> **Task goal**:
Your answer should consist of each line below that includes the word "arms".

> **Source data**:
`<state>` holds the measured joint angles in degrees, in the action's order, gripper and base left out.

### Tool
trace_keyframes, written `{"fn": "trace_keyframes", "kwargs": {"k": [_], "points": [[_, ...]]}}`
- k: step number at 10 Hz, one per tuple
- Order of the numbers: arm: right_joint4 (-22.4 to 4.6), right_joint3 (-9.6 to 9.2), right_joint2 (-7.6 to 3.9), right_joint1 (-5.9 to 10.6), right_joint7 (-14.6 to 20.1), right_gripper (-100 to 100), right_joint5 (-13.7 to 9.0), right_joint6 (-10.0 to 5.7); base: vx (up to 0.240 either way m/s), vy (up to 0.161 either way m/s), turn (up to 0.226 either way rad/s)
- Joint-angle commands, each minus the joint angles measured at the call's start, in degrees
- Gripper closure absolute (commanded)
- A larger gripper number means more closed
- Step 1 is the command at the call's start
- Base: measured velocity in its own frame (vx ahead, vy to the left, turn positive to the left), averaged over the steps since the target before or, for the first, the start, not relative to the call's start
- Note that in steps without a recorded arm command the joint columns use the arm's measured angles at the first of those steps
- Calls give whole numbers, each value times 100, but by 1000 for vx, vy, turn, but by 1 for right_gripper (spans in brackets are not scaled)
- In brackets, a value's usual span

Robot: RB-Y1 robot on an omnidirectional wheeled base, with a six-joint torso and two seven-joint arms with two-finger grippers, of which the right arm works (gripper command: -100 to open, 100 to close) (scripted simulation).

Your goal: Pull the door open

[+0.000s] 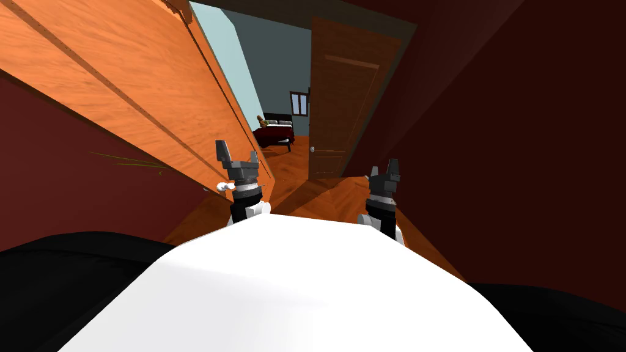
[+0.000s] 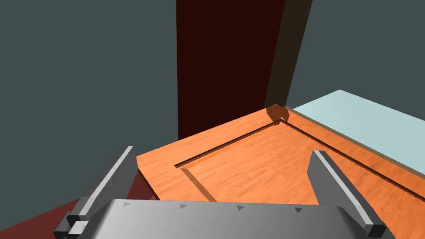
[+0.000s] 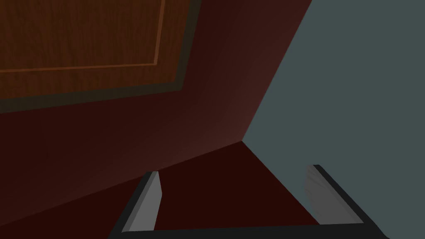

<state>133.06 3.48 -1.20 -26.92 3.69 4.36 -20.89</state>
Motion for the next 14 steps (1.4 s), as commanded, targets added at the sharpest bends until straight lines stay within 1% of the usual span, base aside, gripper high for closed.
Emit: {"fn": "trace_keyframes", "kwargs": {"k": [1,5,9,10,13,14], "points": [[-107,0,-41,14,-88,-100,82,-64,92,46,-28],[-381,-1,-128,49,-311,-100,293,-228,166,64,-40],[-809,0,-228,104,-658,-100,621,-482,177,93,-56],[-873,0,-241,112,-710,-100,671,-520,181,107,-48],[-1130,0,-289,145,-918,-100,868,-672,123,88,-47],[-1275,1,-311,163,-1035,-100,979,-758,121,81,-53]]}}
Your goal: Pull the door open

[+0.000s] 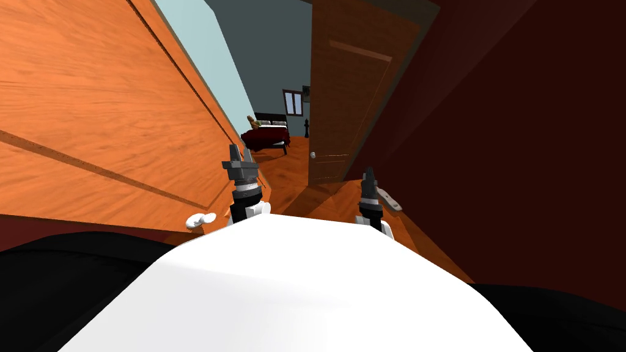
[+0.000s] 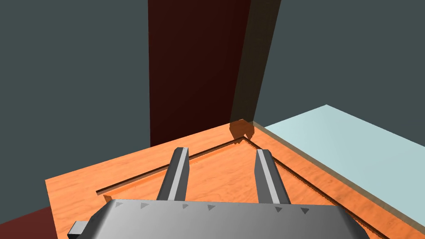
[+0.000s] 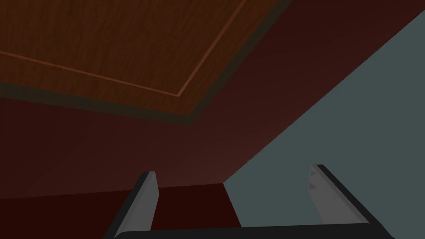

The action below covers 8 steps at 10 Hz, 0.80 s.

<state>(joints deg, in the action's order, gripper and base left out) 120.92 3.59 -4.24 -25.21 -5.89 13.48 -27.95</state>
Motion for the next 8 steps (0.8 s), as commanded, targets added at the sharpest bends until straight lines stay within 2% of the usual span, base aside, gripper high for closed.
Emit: {"fn": "trace_keyframes", "kwargs": {"k": [1,5,8], "points": [[-211,-9,-27,11,-198,-100,181,-141,168,107,-91],[-681,-6,-81,70,-575,-100,541,-418,164,108,-64],[-1187,-3,-121,133,-979,-100,927,-715,162,132,-88]]}}
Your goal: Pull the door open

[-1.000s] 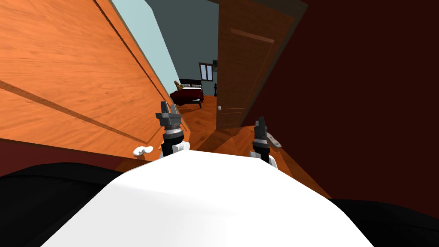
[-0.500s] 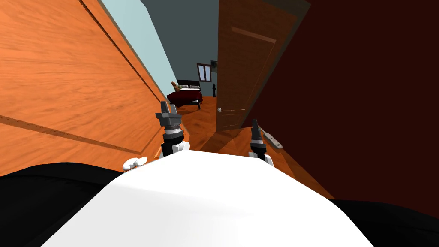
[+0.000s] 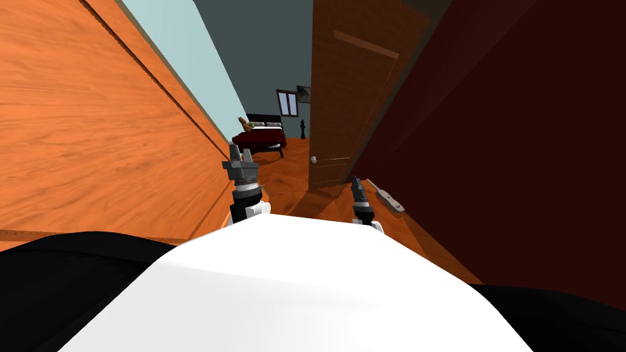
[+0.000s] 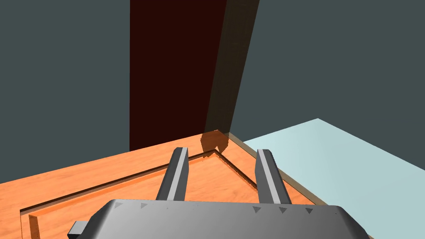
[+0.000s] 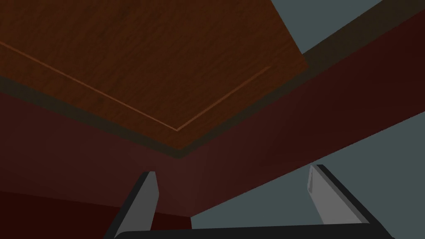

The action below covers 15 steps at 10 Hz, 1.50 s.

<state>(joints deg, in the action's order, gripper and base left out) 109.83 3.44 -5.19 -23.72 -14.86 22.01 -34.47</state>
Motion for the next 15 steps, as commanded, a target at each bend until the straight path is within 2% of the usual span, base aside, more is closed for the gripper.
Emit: {"fn": "trace_keyframes", "kwargs": {"k": [1,2,8,9,15], "points": [[-165,13,-30,-5,-153,-100,142,-115,156,148,-66],[-341,15,-39,17,-293,-100,276,-218,133,119,-89],[-970,22,-50,96,-794,-100,758,-588,107,90,-58],[-1151,24,-50,118,-938,-100,897,-694,121,105,-84],[-1871,34,-16,207,-1509,-100,1451,-1117,131,100,-75]]}}
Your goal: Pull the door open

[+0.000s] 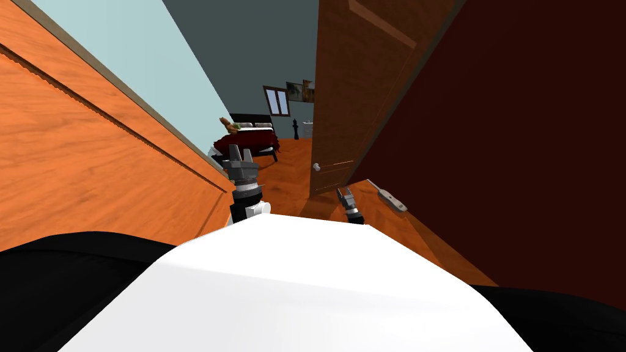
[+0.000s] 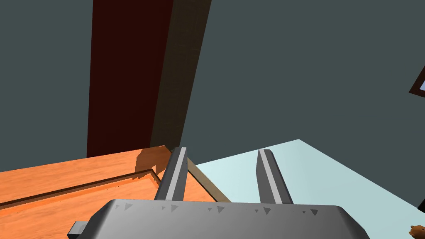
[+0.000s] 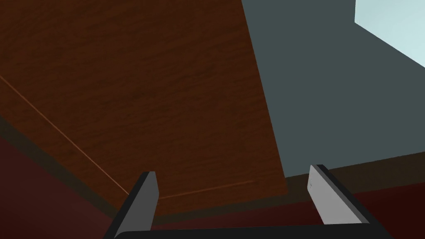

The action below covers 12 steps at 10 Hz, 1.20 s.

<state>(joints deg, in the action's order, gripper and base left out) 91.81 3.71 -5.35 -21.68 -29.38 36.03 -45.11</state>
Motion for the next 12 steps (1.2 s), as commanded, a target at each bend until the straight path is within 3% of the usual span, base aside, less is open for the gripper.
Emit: {"fn": "trace_keyframes", "kwargs": {"k": [1,8,12], "points": [[-245,10,15,24,-195,-100,183,-156,136,85,-91],[-1090,26,117,127,-862,-100,834,-651,128,80,-78],[-1689,38,236,199,-1332,-100,1295,-1001,174,75,-103]]}}
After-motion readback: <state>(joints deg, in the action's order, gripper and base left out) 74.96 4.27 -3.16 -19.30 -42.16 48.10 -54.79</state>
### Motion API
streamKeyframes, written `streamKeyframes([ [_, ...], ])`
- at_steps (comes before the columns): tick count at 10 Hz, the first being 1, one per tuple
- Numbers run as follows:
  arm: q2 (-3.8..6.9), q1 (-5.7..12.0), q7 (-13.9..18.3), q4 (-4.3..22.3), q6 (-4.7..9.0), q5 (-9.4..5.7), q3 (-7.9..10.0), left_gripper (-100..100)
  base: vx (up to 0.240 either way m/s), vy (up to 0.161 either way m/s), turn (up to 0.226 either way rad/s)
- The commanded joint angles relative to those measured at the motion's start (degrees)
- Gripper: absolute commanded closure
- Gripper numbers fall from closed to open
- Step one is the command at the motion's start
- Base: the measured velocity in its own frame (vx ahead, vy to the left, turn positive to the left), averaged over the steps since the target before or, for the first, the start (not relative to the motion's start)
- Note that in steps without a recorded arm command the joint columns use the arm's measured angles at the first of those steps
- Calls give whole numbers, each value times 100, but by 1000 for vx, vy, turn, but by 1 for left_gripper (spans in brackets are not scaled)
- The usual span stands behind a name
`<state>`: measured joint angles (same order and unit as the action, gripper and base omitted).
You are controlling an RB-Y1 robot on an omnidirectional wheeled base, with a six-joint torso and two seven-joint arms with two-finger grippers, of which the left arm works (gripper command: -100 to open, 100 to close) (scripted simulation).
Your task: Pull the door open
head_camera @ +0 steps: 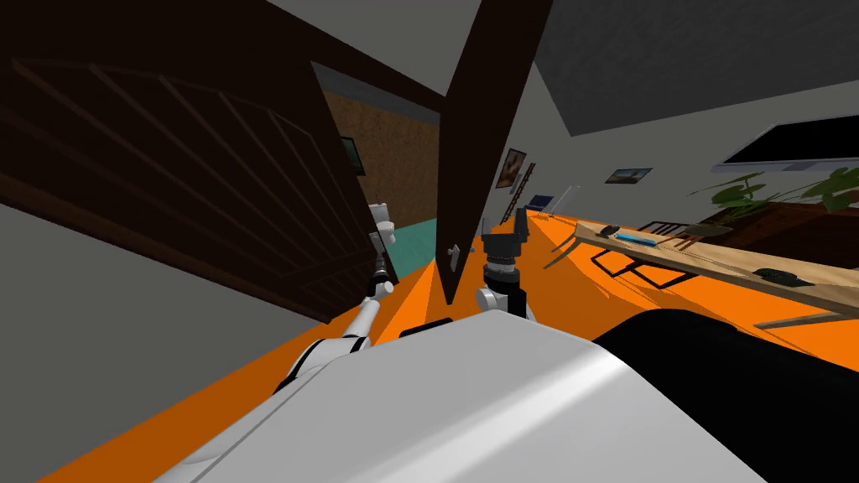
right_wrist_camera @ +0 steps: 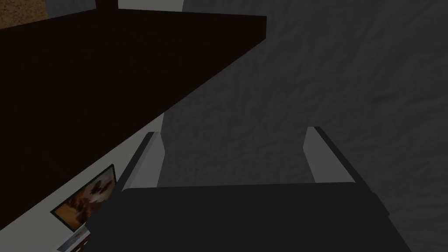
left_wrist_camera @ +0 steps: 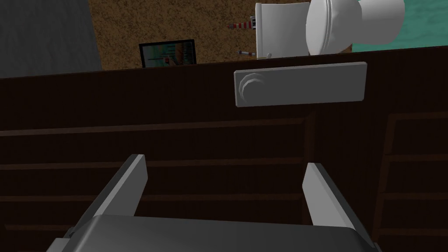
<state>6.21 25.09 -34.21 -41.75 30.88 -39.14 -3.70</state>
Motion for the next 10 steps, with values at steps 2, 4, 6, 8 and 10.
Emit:
streamKeyframes([
  [2, -64, 25, -251, 36, 112, -255, 72, -100, 171, 37, -160],
  [4, -140, 45, -399, 60, 173, -408, 117, -100, 183, 50, -107],
  [6, -239, 64, -536, 81, 231, -551, 159, -100, 207, 63, -40],
  [8, -336, 79, -644, 98, 277, -664, 192, -100, 189, 85, 12],
  [10, -462, 96, -759, 114, 326, -783, 227, -100, 202, 99, 75],
])
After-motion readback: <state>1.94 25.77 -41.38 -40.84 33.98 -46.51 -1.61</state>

> **Answer below**:
Robot: RB-Y1 robot on an omnidirectional wheeled base, with a six-joint torso and two seven-joint arms with two-finger grippers, of which the right arm works (gripper command: -100 to open, 100 to close) (scripted simulation).
You are controlling an RB-Y1 robot on an omnidirectional wheeled base, with a six-joint torso and two seven-joint arms with two-finger grippers, of which the left arm works (gripper command: -100 to open, 100 to close) (scripted simulation).

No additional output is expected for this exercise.